Aim of the exercise.
Below are some records; return each one exactly.

•••

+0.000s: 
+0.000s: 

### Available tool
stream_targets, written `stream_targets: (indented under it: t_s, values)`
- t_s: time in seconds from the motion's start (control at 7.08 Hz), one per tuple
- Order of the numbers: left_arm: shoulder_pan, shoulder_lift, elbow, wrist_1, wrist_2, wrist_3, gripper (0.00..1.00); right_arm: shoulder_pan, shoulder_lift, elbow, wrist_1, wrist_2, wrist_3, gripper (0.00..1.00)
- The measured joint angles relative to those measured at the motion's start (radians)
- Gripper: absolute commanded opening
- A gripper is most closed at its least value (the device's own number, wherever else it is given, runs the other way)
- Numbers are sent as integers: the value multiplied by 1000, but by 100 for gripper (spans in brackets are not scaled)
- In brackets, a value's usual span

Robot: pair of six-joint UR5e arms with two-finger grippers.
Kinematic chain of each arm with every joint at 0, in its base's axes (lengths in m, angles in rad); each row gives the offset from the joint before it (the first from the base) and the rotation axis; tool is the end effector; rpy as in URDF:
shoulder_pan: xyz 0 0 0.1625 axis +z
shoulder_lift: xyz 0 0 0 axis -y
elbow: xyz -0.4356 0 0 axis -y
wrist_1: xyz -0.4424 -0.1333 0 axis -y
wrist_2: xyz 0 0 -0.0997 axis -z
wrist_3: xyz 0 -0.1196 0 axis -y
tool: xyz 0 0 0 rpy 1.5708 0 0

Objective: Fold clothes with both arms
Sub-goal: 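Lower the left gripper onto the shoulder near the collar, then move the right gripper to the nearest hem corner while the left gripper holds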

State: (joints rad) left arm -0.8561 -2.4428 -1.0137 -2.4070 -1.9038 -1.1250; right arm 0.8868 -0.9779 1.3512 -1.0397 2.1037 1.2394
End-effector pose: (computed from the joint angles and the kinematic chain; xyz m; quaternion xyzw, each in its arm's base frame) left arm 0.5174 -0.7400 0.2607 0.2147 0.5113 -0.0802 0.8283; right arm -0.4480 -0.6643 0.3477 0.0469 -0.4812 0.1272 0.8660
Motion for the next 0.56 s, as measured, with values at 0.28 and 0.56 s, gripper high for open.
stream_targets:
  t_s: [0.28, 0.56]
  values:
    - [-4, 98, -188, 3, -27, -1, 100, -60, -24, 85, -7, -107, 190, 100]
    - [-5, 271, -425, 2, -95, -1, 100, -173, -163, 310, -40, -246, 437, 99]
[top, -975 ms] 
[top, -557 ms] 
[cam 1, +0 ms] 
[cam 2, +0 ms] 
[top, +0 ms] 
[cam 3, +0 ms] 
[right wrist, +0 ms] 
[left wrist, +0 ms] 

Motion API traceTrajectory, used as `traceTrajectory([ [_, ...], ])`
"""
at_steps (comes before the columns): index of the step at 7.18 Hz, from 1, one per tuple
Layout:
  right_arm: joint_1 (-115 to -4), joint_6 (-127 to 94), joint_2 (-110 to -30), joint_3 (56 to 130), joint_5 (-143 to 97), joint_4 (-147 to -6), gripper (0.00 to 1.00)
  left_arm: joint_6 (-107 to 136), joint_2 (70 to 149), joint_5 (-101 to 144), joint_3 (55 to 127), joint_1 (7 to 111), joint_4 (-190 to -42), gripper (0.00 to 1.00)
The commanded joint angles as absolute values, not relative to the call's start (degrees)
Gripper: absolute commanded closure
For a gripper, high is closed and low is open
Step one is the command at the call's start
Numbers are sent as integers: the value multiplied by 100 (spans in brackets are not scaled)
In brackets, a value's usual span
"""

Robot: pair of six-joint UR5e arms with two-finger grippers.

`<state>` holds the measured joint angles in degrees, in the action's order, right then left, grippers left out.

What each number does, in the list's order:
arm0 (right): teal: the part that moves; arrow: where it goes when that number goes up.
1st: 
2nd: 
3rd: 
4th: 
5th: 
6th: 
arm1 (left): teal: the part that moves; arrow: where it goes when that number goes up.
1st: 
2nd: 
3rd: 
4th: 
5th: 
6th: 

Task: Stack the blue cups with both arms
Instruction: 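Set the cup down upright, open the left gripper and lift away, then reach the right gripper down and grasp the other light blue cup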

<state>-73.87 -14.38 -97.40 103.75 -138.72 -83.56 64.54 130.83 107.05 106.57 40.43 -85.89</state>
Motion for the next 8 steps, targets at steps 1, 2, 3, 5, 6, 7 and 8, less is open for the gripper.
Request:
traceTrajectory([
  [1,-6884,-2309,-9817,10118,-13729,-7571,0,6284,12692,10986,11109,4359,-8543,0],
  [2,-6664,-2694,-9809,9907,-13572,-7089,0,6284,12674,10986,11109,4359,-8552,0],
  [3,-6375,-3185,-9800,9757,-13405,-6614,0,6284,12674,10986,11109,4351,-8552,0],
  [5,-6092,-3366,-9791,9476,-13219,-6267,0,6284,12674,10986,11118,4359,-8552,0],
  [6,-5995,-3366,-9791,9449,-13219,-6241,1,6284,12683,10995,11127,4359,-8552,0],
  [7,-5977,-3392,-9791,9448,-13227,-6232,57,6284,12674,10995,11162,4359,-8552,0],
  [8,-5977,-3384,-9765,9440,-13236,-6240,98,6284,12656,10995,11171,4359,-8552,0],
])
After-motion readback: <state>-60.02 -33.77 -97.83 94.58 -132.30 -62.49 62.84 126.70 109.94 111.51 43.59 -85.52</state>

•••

Response for this exercise.
+0.000s: 
+0.000s: 

### Available tool
stream_targets, written `stream_targets: (indented under it: t_s, values)`
- t_s: time in seconds from the motion's start (control at 7.08 Hz), one per tuple
- Order of the numbers: left_arm: shoulder_pan, shoulder_lift, elbow, wrist_1, wrist_2, wrist_3, gripper (0.00..1.00); right_arm: shoulder_pan, shoulder_lift, elbow, wrist_1, wrist_2, wrist_3, gripper (0.00..1.00)
- The measured joint angles relative to those measured at the motion's start (radians)
- Gripper: absolute commanded opening
- A gripper is most closed at its least value (the device's own number, wherever else it is given, runs the other way)
- Numbers are sent as integers: the value multiplied by 1000, but by 100 for gripper (spans in brackets are not scaled)
- In brackets, a value's usual span

Robot: pair of six-joint UR5e arms with two-finger grippers.
Kinematic chain of each arm with every joint at 0, in its base's axes (lengths in m, angles in rad); each row gives the offset from the joint before it (the first from the base) and the rotation axis; tool is the end effector; rpy as in URDF:
shoulder_pan: xyz 0 0 0.1625 axis +z
shoulder_lift: xyz 0 0 0 axis -y
elbow: xyz -0.4356 0 0 axis -y
wrist_1: xyz -0.4424 -0.1333 0 axis -y
wrist_2: xyz 0 0 -0.0997 axis -z
wrist_3: xyz 0 -0.1196 0 axis -y
tool: xyz 0 0 0 rpy 1.5708 0 0

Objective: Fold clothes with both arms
Sub-goal: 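Lower the left gripper onto the shoulder near the collar, then move the right gripper to the nearest hem corner while the left gripper holds
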
State: (joints rad) left arm -0.8561 -2.4428 -1.0137 -2.4070 -1.9038 -1.1250; right arm 0.8868 -0.9779 1.3512 -1.0397 2.1037 1.2394
End-effector pose: (computed from the joint angles and the kinematic chain; xyz m; quaternion xyzw, each in its arm's base frame) left arm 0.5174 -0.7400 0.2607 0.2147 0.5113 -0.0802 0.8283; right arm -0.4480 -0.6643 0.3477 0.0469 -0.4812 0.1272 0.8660
Motion for the next 0.56 s, as measured, with values at 0.28 and 0.56 s, gripper high for open.
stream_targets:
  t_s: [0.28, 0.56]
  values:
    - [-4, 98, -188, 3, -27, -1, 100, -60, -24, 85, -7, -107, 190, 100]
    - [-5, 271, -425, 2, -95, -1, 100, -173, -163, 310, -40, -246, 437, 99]
[top, -975 ms] 
[top, -557 ms] 
[cam 1, +0 ms] 
[cam 2, +0 ms] 
[top, +0 ms] 
[cam 3, +0 ms] 
[right wrist, +0 ms] 
[left wrist, +0 ms] 

Motion API traceTrajectory, used as `traceTrajectory([ [_, ...], ])`
"""
at_steps (comes before the columns): index of the step at 7.18 Hz, from 1, one per tuple
Layout:
  right_arm: joint_1 (-115 to -4), joint_6 (-127 to 94), joint_2 (-110 to -30), joint_3 (56 to 130), joint_5 (-143 to 97), joint_4 (-147 to -6), gripper (0.00 to 1.00)
  left_arm: joint_6 (-107 to 136), joint_2 (70 to 149), joint_5 (-101 to 144), joint_3 (55 to 127), joint_1 (7 to 111), joint_4 (-190 to -42), gripper (0.00 to 1.00)
The commanded joint angles as absolute values, not relative to the call's start (degrees)
Gripper: absolute commanded closure
For a gripper, high is closed and low is open
Step one is the command at the call's start
Numbers are sent as integers: the value multiplied by 100 (spans in brackets are not scaled)
In brackets, a value's usual span
"""

Robot: pair of six-joint UR5e arms with two-finger grippers.

`<state>` holds the measured joint angles in degrees, in the action's order, right then left, grippers left out.

What each number does, in the list's order:
arm0 (right): teal: the part that moves; arrow: where it goes when that number goes up.
1st: 
2nd: 
3rd: 
4th: 
5th: 
6th: 
arm1 (left): teal: the part that moves; arrow: where it goes when that number goes up.
1st: 
2nd: 
3rd: 
4th: 
5th: 
6th: 

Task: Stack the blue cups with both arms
Instruction: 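Set the cup down upright, open the left gripper and lift away, then reach the right gripper down and grasp the other light blue cup
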
<state>-73.87 -14.38 -97.40 103.75 -138.72 -83.56 64.54 130.83 107.05 106.57 40.43 -85.89</state>
Motion for the next 8 steps, targets at steps 1, 2, 3, 5, 6, 7 and 8, less is open for the gripper.
Request:
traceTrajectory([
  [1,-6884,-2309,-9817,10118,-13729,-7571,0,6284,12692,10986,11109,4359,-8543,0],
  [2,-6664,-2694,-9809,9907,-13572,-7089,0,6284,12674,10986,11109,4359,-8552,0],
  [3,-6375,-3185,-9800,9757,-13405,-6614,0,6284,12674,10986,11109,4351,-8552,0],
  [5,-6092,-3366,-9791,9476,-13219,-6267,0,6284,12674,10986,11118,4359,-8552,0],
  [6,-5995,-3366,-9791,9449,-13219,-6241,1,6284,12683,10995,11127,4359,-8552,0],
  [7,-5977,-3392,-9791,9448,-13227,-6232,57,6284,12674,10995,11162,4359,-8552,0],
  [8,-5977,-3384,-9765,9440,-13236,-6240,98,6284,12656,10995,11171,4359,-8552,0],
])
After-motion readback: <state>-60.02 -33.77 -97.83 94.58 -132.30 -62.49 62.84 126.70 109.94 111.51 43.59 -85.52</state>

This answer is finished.